Turismo in super spolvero, dunque, confermando un trend che dopo la pandemia non sembra conoscere flessioni. Nello stesso momento, ne abbiamo scritto oggi su La Ragione, anche le previsioni di spesa per il Natale 2023 – elaborate da Confesercenti – probabilmente sorprenderanno i lettori, indicando un robusto aumento (+13%) rispetto al Natale 2022. Vale la pena ricordare, a tal proposito, che proprio l’Italia è fra i pochissimi paesi del G20 ad aver fatto segnare una spesa delle famiglie del 2023 in aumento (+1,1%) rispetto all’anno precedente. Molto più della Germania, per capirci. Ulteriore sorpresa, considerato il tenore dei commenti e delle previsioni sulla nostra economia.
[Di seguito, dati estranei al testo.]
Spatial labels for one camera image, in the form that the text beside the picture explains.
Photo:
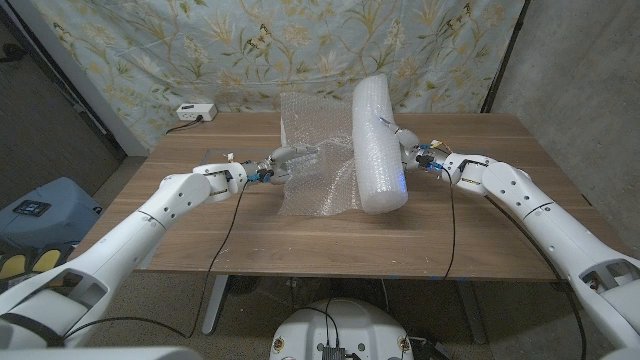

Detto questo, questi dati smentiscono in qualche modo il tema della media degli stipendi nel nostro paese? Assolutamente no e sarebbe ridicolo utilizzare cifre e previsioni oggettivamente positive come una sorta di bilanciamento rispetto all’altrettanto oggettivo ritardo che l’Italia continua a denunciare nella media dei guadagni o nella capacità di consentire ai più giovani non solo di entrare più velocemente nel mondo del lavoro, ma di accedere a stipendi degni di questo nome e vere responsabilità non in tempi biblici.
Quelle stesse cifre, però, ricordano l’estrema complessità e vitalità di fondo della nostra società e dei nostri comparti produttivi. Restiamo un grande Paese industriale e trasformatore, caratterizzato da una miriade di aziende che fanno letteralmente mangiare la polvere ai concorrenti in giro per il mondo.
Questi sono fatti che non smentiscono, ma che si accompagnano ai problemi che ci attanagliano. Meriterebbero di essere considerati, non oscurati perché contrari alla narrazione comune. A quell’idea di sfascio che piace tanto a certi frequentatori di talkshow televisivi e animatori di dibattiti social sempre uguali a se stessi.
Dire che siamo un Paese ricco è pacifico, anche alla luce dei dati di cui sopra. Eppure non sposta di un millimetro la gigantesca amarezza per i problemi citati o per quelle sacche di profondo disagio e povertà che vediamo intorno a noi. Non incide sui paurosi disequilibri fra aree dell’Italia, ma ci ricorda quale sia la nostra forza, la nostra capacità. La possibilità – diremmo l’obbligo – di andare oltre quell’interessata descrizione di un Paese finito e ripiegato su se stesso che piace tanto ai profeti di sventura.
Guardiamola e analizziamola la realtà, tutta e sempre. Per decenza e e onestà intellettuale.